German Catholics seek gentle presence of Mary

  • Pieta in a lower chapel of St. Hedwig's Cathedral, Berlin.
  • Before the Mary altar at St. Martin's Kirche, Berlin.
  • Mary chapel at St. Martin church, Kaulsdorf, Berlin.
  • Mary chapel at St. Canisius church, Berlin.
  • Statue to Alfred Delp, S.J. and several other martyrs who opposed Naziism, Maria Regina Church, Berlin.

Catholicism in Berlin is relatively disenchanted, rationalized away from a world of saints who intervene on our behalf, or who should be prayed to, and instead focused primarily on the saints as role models, if that at all.

A statue of the Virgin is prominent in all of the Catholic churches in Berlin, but the saints are largely absent in the decorative scheme, or tend to be present as figures in the story of Jesus, not as independent persons to pray to. Based on the descriptions one commonly hears, saints are admired for their care for the poor and their charitable acts. Interviewees described them not as intercessors, but as role models. 

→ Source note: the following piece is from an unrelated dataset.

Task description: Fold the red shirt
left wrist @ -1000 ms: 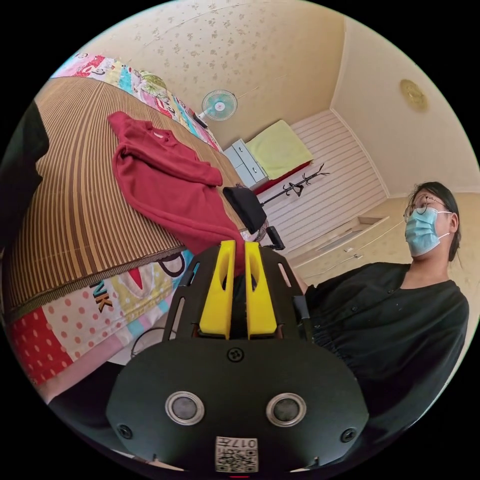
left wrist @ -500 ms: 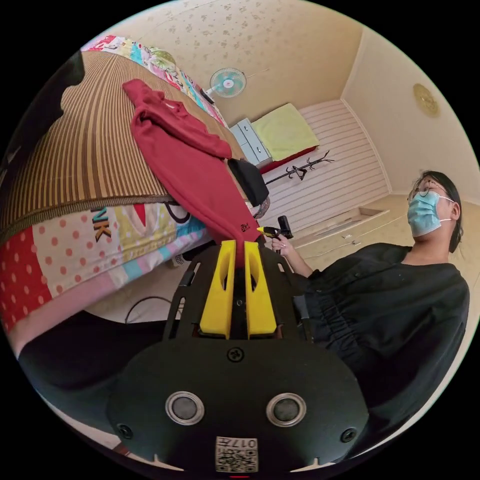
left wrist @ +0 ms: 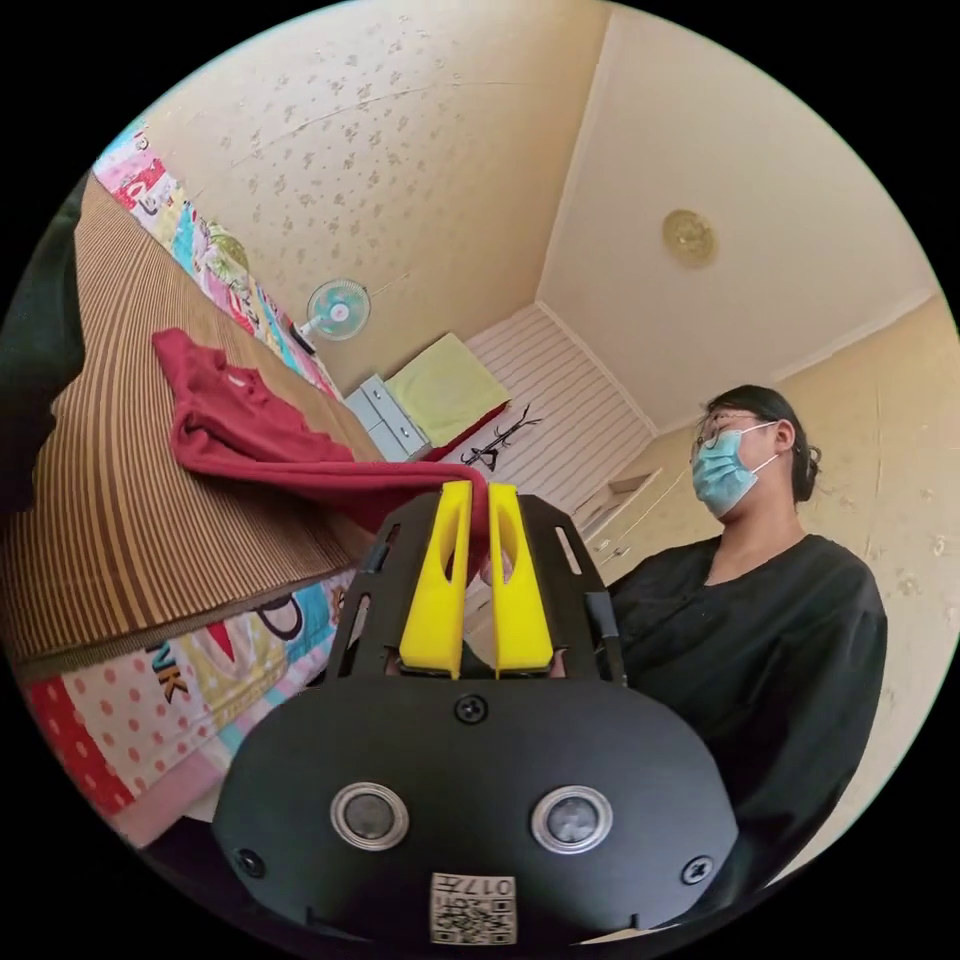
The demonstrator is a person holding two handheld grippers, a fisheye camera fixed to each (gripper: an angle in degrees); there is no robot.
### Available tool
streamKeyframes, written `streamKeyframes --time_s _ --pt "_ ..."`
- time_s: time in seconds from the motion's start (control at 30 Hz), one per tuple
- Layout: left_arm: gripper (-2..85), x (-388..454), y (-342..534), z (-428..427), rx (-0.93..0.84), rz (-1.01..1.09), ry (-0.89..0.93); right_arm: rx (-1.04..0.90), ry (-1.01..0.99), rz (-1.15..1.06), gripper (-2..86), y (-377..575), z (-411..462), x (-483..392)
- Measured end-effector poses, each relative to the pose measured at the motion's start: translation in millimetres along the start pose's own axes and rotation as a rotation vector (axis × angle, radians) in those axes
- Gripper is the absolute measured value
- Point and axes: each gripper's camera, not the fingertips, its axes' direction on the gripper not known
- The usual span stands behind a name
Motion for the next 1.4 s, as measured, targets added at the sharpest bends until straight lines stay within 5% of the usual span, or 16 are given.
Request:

Mary does fill a greater role than the saints, even a mildly intercessory one, and interviewees described seeking her more as a gentle presence in their lives, even as their faith is mostly Christ-centered. That sense of presence, more than longing for miraculous intervention, seems to characterize Marian devotion there. By the time a church closes at the end of liturgy, the candles before the statue of the Virgin are glowing brightly.